(What you need to do): Where does the string "power" appear in the records? Copy each line that holds it.

Source data:
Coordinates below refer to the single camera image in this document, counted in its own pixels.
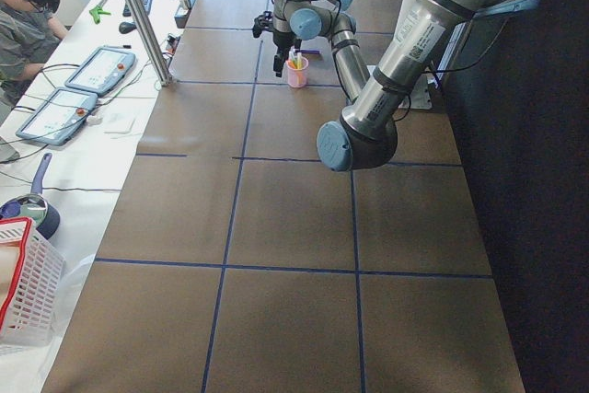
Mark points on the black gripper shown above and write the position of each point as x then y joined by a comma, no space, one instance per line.
280,40

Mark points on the orange highlighter pen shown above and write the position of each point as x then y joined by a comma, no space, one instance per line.
292,61

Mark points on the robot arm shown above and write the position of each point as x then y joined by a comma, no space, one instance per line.
365,135
293,21

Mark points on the pink plastic pen holder cup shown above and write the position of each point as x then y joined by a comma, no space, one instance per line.
297,78

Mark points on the black marker pen on desk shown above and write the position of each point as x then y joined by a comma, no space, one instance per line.
124,46

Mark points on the black computer mouse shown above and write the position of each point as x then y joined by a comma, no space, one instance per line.
126,27

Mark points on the white folded paper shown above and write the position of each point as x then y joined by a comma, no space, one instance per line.
118,123

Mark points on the upper teach pendant tablet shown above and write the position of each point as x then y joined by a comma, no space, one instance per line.
102,71

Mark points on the teach pendant tablet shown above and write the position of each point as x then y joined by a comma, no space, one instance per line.
102,71
59,117

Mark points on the green plastic clamp tool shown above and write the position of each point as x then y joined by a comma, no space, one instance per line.
97,12

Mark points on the lower teach pendant tablet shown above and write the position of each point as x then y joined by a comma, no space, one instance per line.
59,117

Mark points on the person in grey shirt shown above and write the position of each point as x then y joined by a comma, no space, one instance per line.
30,33

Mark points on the white red plastic basket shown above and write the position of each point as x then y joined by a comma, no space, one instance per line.
31,269

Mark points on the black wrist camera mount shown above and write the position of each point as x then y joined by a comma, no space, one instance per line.
262,23

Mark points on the aluminium frame post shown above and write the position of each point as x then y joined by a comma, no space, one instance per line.
148,38

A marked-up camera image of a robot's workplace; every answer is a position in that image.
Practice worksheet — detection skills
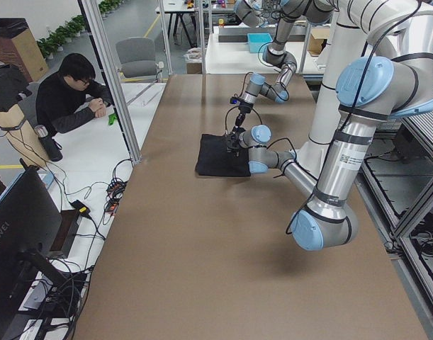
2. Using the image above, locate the black Huawei monitor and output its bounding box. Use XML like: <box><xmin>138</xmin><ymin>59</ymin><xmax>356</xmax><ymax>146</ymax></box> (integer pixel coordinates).
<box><xmin>0</xmin><ymin>166</ymin><xmax>77</xmax><ymax>339</ymax></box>

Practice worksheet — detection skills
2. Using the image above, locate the red power strip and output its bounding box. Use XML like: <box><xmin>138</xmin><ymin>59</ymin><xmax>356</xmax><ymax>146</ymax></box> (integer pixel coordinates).
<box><xmin>104</xmin><ymin>178</ymin><xmax>128</xmax><ymax>216</ymax></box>

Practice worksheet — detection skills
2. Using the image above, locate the green handled reacher tool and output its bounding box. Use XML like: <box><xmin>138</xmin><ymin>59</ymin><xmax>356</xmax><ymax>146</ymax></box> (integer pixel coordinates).
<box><xmin>108</xmin><ymin>113</ymin><xmax>118</xmax><ymax>126</ymax></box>

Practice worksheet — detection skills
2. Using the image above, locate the seated person in black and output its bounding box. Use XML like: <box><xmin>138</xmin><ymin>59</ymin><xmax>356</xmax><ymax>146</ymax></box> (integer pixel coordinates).
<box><xmin>35</xmin><ymin>53</ymin><xmax>113</xmax><ymax>137</ymax></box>

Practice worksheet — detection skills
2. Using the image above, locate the grey office chair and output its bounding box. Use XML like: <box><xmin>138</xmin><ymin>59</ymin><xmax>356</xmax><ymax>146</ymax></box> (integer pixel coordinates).
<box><xmin>116</xmin><ymin>37</ymin><xmax>164</xmax><ymax>79</ymax></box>

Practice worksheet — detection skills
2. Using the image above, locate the aluminium frame post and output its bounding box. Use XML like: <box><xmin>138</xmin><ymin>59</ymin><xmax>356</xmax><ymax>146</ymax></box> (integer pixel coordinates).
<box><xmin>77</xmin><ymin>0</ymin><xmax>142</xmax><ymax>165</ymax></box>

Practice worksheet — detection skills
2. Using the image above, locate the black power adapter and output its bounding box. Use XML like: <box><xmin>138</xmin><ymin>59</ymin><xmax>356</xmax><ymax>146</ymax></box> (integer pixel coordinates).
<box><xmin>70</xmin><ymin>200</ymin><xmax>90</xmax><ymax>218</ymax></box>

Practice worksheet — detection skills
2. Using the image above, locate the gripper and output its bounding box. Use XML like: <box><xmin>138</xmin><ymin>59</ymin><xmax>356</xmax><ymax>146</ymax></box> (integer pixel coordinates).
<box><xmin>225</xmin><ymin>132</ymin><xmax>241</xmax><ymax>156</ymax></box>
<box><xmin>233</xmin><ymin>101</ymin><xmax>252</xmax><ymax>132</ymax></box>

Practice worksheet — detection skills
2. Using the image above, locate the blue plastic bin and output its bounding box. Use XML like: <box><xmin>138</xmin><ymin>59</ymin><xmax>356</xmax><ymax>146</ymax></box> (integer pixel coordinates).
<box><xmin>247</xmin><ymin>33</ymin><xmax>272</xmax><ymax>54</ymax></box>

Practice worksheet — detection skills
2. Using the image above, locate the brown cardboard box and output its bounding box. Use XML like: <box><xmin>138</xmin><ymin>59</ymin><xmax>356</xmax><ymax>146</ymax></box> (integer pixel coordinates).
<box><xmin>0</xmin><ymin>18</ymin><xmax>49</xmax><ymax>82</ymax></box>

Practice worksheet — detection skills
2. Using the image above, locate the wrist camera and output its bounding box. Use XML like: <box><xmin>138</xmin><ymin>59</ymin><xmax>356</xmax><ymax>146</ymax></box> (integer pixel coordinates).
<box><xmin>230</xmin><ymin>96</ymin><xmax>241</xmax><ymax>105</ymax></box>

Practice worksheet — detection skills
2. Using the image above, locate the black water bottle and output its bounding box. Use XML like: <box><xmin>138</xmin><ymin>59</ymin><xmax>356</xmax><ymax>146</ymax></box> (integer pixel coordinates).
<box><xmin>34</xmin><ymin>125</ymin><xmax>63</xmax><ymax>162</ymax></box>

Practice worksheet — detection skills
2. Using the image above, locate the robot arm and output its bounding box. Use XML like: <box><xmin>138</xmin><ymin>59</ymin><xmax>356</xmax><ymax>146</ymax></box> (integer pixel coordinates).
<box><xmin>225</xmin><ymin>1</ymin><xmax>433</xmax><ymax>251</ymax></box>
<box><xmin>231</xmin><ymin>1</ymin><xmax>334</xmax><ymax>132</ymax></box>

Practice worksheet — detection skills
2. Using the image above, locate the black graphic t-shirt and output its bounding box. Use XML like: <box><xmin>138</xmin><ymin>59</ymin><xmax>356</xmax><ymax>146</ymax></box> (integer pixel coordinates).
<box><xmin>195</xmin><ymin>134</ymin><xmax>251</xmax><ymax>177</ymax></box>

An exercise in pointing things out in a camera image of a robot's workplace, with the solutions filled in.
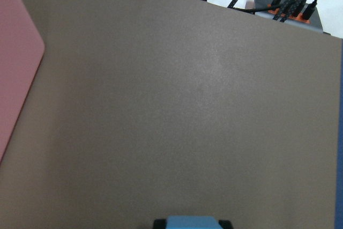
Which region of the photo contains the small blue block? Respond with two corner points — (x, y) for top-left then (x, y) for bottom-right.
(166, 216), (221, 229)

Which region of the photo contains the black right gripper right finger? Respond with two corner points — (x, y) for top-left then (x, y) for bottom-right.
(218, 220), (233, 229)

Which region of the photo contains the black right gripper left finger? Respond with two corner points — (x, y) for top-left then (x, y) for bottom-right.
(153, 219), (167, 229)

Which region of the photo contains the pink plastic box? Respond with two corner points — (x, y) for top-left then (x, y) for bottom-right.
(1, 0), (45, 156)

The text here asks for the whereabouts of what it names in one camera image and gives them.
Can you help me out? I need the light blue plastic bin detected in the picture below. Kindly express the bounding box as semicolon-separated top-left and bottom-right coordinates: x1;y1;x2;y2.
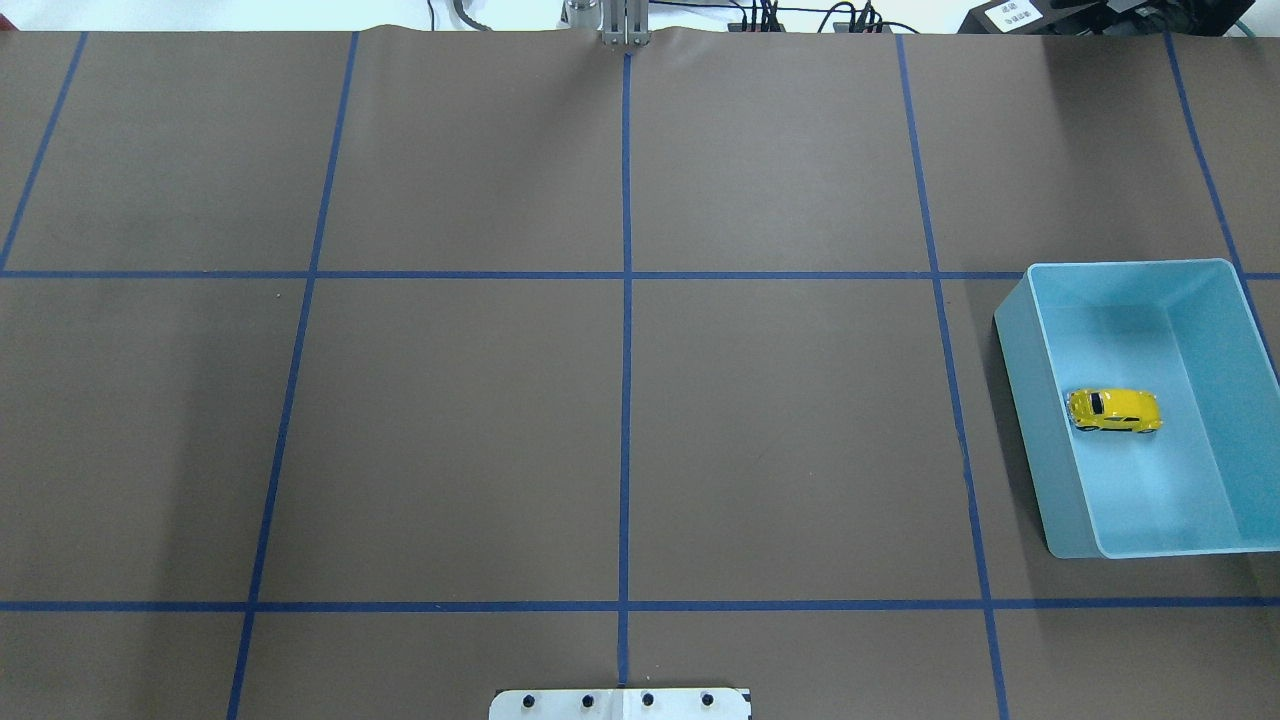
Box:
995;259;1279;559

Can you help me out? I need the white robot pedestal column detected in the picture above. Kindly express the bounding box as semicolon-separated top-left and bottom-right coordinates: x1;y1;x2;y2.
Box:
488;687;753;719

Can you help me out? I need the yellow beetle toy car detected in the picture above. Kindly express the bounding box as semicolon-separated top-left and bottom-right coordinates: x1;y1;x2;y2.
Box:
1065;388;1164;434

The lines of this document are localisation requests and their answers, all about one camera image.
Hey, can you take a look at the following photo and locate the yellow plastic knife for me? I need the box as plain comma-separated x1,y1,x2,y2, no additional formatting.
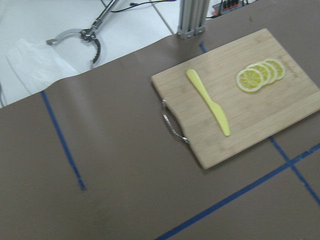
186,69,231,137

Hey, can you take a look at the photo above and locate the wooden cutting board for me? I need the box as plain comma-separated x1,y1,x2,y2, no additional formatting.
152,29,320,169

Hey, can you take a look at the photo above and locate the metal reacher grabber tool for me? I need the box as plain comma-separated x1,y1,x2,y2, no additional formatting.
45,0,119,66

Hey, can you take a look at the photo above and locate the orange connector board lower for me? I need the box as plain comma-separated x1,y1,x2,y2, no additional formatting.
212,0,250,17

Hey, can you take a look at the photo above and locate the white plastic bag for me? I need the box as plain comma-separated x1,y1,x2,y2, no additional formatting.
6,39,79,95

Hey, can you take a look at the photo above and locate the aluminium frame post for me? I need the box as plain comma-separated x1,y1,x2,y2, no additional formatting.
177,0,210,40

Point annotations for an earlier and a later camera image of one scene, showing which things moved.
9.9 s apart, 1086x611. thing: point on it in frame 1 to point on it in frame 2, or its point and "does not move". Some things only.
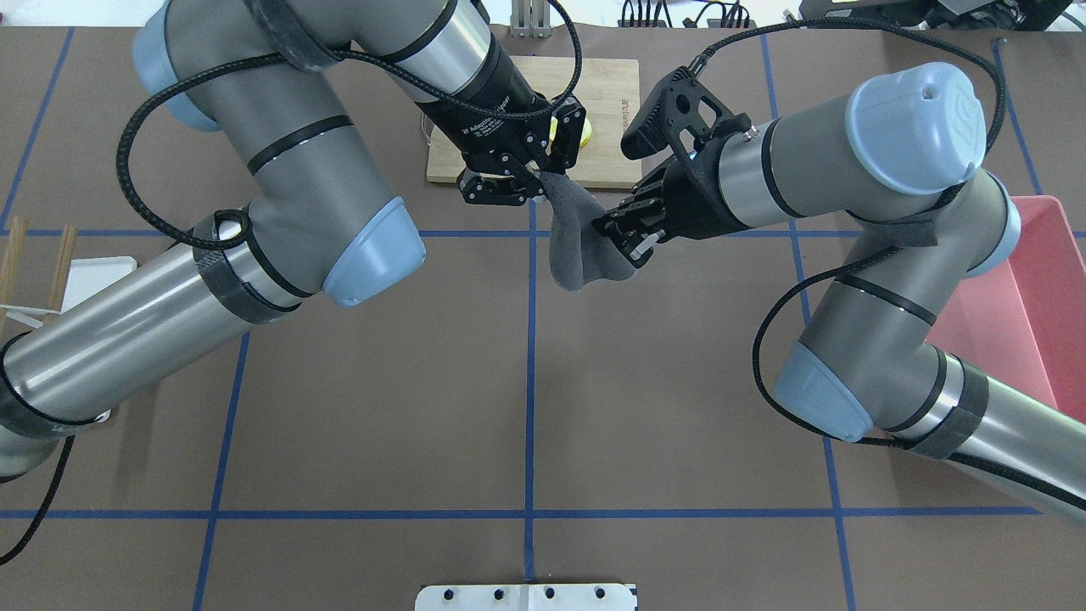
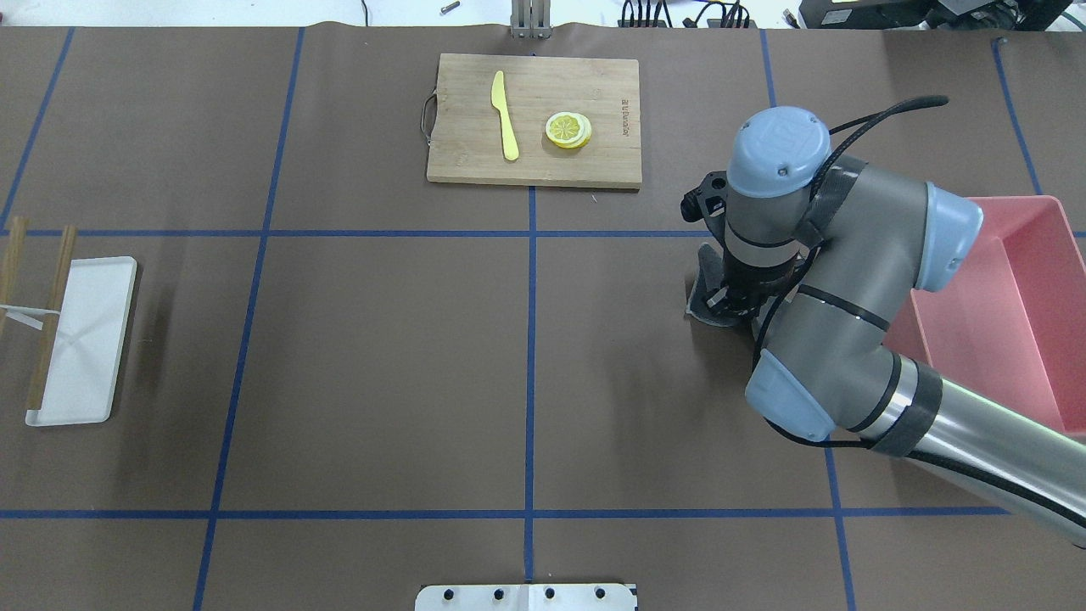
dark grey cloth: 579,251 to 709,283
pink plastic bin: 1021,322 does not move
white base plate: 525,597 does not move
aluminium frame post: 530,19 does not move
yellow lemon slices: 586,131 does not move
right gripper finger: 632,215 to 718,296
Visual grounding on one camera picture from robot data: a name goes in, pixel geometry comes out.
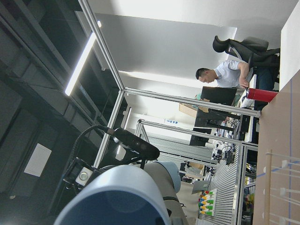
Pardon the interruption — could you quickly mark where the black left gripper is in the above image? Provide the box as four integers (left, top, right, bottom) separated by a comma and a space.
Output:
63, 157, 103, 195

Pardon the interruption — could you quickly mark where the light blue plastic cup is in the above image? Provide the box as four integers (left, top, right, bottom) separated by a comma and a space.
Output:
54, 165, 171, 225

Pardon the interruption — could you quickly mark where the led light bar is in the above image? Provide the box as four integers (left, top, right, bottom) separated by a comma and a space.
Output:
65, 32, 96, 96

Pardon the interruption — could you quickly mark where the black computer monitor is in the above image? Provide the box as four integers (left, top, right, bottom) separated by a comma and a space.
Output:
201, 87, 237, 105

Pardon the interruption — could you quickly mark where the man in white shirt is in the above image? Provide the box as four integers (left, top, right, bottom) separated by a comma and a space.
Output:
195, 60, 250, 89

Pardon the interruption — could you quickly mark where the red cylinder bottle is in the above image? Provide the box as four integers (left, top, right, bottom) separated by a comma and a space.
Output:
246, 88, 277, 103

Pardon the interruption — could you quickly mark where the black office chair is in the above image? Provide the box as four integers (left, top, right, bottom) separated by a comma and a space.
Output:
212, 36, 280, 69

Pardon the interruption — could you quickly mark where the black left braided cable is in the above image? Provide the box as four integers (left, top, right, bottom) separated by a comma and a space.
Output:
71, 125, 115, 162

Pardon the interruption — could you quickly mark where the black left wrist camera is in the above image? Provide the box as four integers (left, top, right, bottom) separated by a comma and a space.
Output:
112, 128, 160, 160

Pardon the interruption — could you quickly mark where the aluminium cage frame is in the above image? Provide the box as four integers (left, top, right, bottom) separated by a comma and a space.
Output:
78, 0, 262, 169

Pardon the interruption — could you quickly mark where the white wire cup holder rack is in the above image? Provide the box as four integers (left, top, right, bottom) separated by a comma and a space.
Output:
262, 150, 300, 225

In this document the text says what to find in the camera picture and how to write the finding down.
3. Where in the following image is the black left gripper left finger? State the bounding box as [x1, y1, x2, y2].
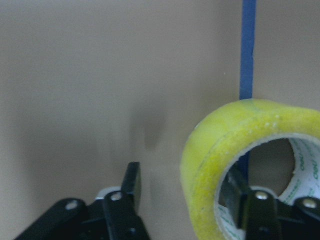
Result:
[16, 162, 150, 240]

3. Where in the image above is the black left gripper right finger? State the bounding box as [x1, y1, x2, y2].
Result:
[221, 164, 320, 240]

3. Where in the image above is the yellow packing tape roll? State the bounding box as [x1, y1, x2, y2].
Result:
[180, 99, 320, 240]

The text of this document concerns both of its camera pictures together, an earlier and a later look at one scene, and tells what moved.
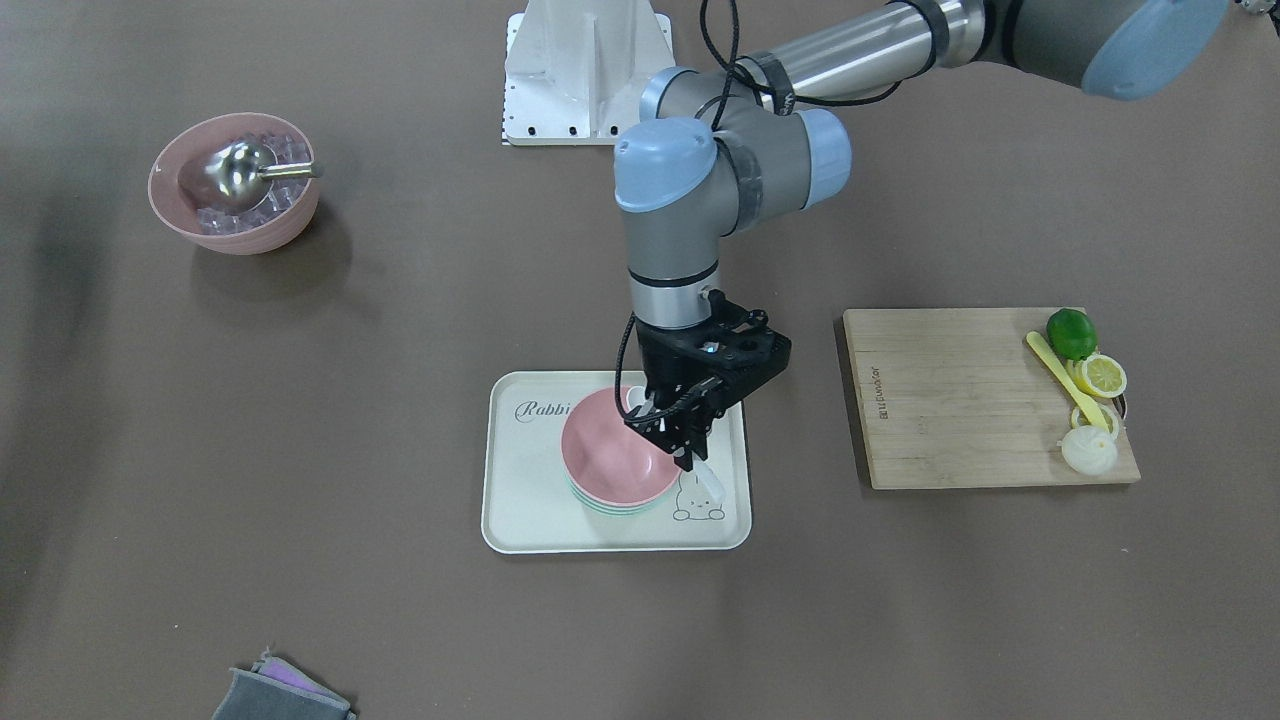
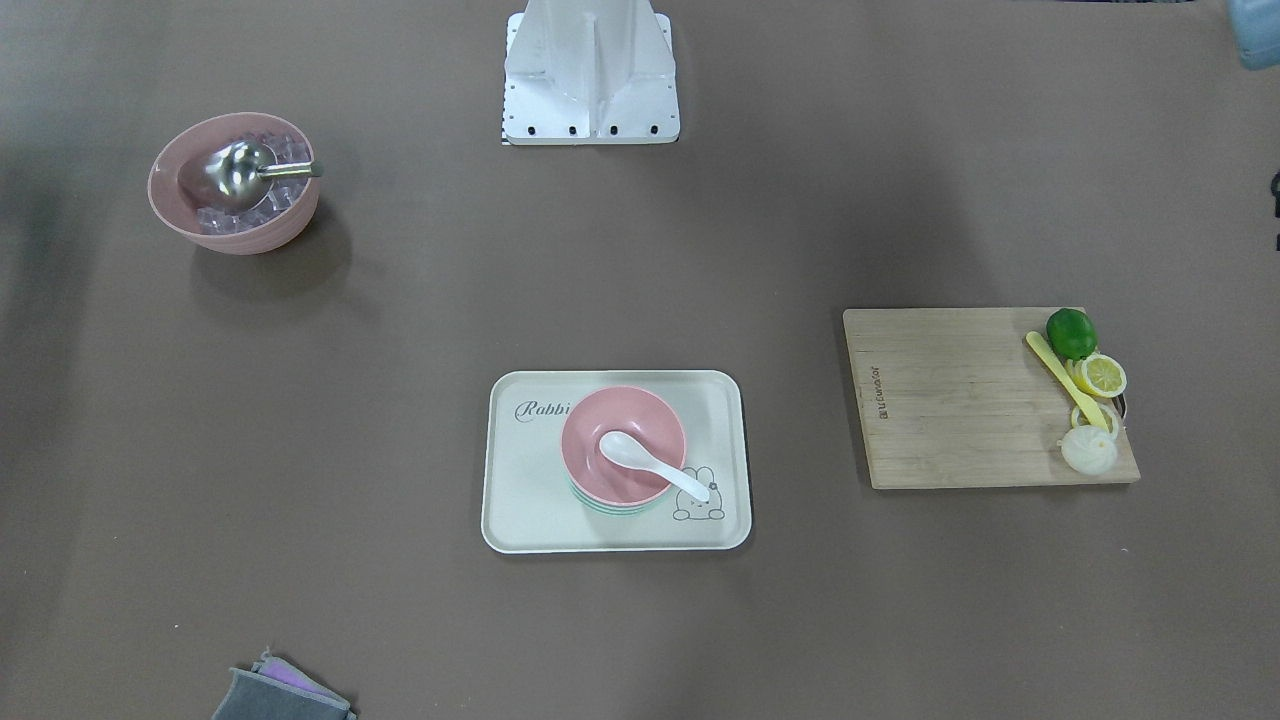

(Answer box):
2. Using the image above, locate the red power strip and output its bounding box. Use XML like: <box><xmin>138</xmin><ymin>59</ymin><xmax>356</xmax><ymax>146</ymax></box> (integer pixel coordinates).
2. Using the image above, locate the black power adapter and output its bounding box. Use XML like: <box><xmin>138</xmin><ymin>59</ymin><xmax>356</xmax><ymax>146</ymax></box> (integer pixel coordinates).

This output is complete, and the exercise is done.